Proctological Adventures

I want you to think about this: what kind of a person signs up to look at assholes for a career?  Would you be inclined to shake this person’s hand?  Would you accept food from such hands?  What drink would you let them make for you?  Would you let them kiss your children?

What if, every time you saw some person who is impossible to avoid and they are a proctologist, your butt hole started throbbing?  And, what if this person was unavoidable?  What if you just couldn’t miss them?  What then?

This is what happened to me one summer.  I was living in an apartment house in a single person apartment in the student ghetto of Ann Arbor needing a half a credit hour to graduate from the University of Michigan Dental School.  I had three neighbors.  Two were gay and studying theatre and choir, and one was a proctologist.  I have no idea why a proctologist might be staying in a student ghetto apartment complex, but there he was.  He seemed pretty happy about it, too. I myself am no Romeo.

As for myself, I was just born ugly and nothing changed with age. I had bad eye sight, acne and hearing problems.  I had wildly curly hair that was dishwater brown and I was balding at twenty-four.  Even the fat girls abhorred me.

Anyway, I was waiting to hear about a job in New Orleans with a free clinic in the 9th district.  I was desperate having graduated at the bottom of my class, and what with my stuttering problem and general hairiness, jobs were not exactly jumping out to me.  I was delivering pizzas at the time, in a 1997 Ford Escort with an exhaust leak.  Life was, to say the least, miserable.

So one day the proctologist guy shows up at my door needing a cup of sugar.  I don’t know what the Hell for, but he was probably just lonely like me and that was the only excuse he could come up with.  It was a Saturday.  I was up for some conversation and when he suggested a run to the local liquor store for some Bulleit, I thought, what the Hell?  We drank and talked and it wasn’t long before he started telling some pretty funny stories.

The first story involved one of the gay guys who knew this guy was a proctologist and came to him one day with a problem.  I guess he had a dead gerbil up his ass and didn’t know how to get it out.  Either did proctologist guy as it turns out, but he is an imaginative soul and owned a Sears five gallon shop vacuum.  That butt doctor could tell a heck of a tale and he had me in stitches in no time.  I don’t care if any of his stories are actually true, they are so entertaining it doesn’t matter.

I will tell you the three best.  The first involves a cell phone.

Some guy, a psychiatric patient I believe, had shoved his Iphone up his rectum set to vibrate.  Prior to this he had given the number out to every telemarketer he could find, and bought another phone so he could call the butt phone whenever he wanted.  Until he tried to board an airplane this was not a problem apparently.  My friend got called by the TSA to remove said cell phone.  He used twelve inch forceps.  The patient was held down by a dozen agents and a bomb sniffing dog.

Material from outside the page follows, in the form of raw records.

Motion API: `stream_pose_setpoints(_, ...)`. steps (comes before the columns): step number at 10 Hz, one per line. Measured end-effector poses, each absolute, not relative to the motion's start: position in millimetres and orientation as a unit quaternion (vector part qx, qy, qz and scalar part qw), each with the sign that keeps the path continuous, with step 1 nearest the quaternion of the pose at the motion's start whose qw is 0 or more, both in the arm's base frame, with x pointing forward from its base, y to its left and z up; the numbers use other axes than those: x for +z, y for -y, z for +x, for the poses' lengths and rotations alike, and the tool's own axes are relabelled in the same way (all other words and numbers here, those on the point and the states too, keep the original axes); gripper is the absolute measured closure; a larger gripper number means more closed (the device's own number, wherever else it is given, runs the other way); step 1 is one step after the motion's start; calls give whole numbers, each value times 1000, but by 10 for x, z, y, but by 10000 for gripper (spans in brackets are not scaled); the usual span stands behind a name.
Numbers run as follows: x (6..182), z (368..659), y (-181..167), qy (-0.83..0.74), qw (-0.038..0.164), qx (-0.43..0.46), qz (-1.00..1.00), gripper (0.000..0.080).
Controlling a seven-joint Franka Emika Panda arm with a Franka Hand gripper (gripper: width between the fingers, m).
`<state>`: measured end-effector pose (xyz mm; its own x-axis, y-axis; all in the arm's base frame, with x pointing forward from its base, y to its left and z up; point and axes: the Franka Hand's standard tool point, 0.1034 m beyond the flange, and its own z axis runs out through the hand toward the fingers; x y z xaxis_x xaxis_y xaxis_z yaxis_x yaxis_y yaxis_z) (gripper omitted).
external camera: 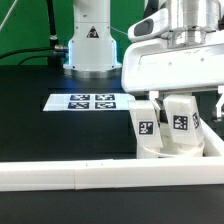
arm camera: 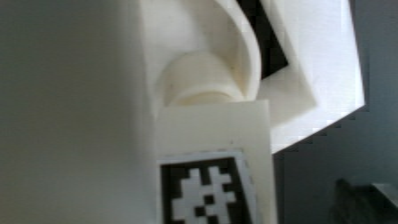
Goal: Assemble stool
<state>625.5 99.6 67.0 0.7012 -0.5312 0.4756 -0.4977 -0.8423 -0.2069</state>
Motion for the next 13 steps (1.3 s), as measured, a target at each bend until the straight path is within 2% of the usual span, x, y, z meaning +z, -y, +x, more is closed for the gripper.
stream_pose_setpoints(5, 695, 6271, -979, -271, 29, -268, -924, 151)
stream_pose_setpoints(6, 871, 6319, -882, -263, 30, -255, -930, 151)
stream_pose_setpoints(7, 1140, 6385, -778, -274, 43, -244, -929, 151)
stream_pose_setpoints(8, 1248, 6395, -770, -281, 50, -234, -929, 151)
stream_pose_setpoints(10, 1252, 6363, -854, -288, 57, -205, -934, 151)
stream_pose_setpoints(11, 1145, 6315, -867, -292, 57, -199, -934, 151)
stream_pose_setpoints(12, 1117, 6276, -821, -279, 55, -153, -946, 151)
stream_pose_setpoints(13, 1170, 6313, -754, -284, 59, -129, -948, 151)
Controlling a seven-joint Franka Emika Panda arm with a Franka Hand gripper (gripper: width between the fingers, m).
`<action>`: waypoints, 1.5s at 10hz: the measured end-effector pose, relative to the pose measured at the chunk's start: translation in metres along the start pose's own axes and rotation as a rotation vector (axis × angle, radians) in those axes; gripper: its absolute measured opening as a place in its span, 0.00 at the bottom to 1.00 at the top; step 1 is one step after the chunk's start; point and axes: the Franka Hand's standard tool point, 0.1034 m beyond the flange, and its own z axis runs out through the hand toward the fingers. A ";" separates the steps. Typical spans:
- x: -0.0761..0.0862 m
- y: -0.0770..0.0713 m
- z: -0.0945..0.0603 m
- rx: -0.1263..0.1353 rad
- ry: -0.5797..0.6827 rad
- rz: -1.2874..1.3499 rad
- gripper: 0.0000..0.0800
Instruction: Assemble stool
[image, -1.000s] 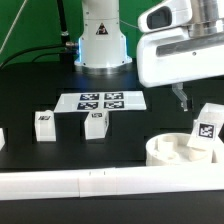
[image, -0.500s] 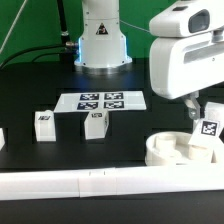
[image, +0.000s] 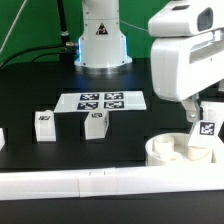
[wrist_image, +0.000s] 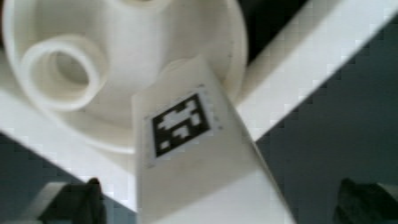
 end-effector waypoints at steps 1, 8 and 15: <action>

Roll that movie in your mind if you will.

The second best was the guy who launched a Roman Candle out of his butt, but inserted it backward.  I am sure the video is somewhere on the Internet.  Of course, alcohol was involved as well as mushrooms and meth.  Four of those little fiery balls popped before someone yanked the Roman Candle out of this guy’s butt and possibly saved his life.  Proctologist guy told me he spent seventeen hours in surgery on this guy who ended up pooping in a bag for life, and even sued proctologist guy.  Now that is a real asshole.

But the overall best story was the guy who the police caught getting screwed by a Dalmation in the city park.  There was something about a knot, and that is why the two could not be separated and that is why proctologist guy was called in.  He admitted this had not been covered in medical school and really had no idea of how to treat such a problem.  First he tried icing down the dogs balls, but that didn’t work.  So then he tried snapping the dog’s balls with a rubber band, but that did not work either.  When he got out a needle full of muscle relaxer the dog growled and snapped.  The guy was in total agony according to the proctology guy.  He kept begging for them to just cut the dog’s penis off, but they refused.  This is going to sound incredible, but in the end the cops just shot that dog and it still took another couple minutes for the dog to become flaccid.  Proctologist guy said he freaked out.

There was actually one more story of note.  Some guy farted into a raging fireplace after a heaping plate of beans and basically smelted his own ass.  Proctologist guy said it took ten skin graphs to fix the guy, and that his balls were burnt clean off.  Carharts my ass, says proctologist guy, and then he starts crying.  I’ll never have sex again, he says.  I have no idea what that means.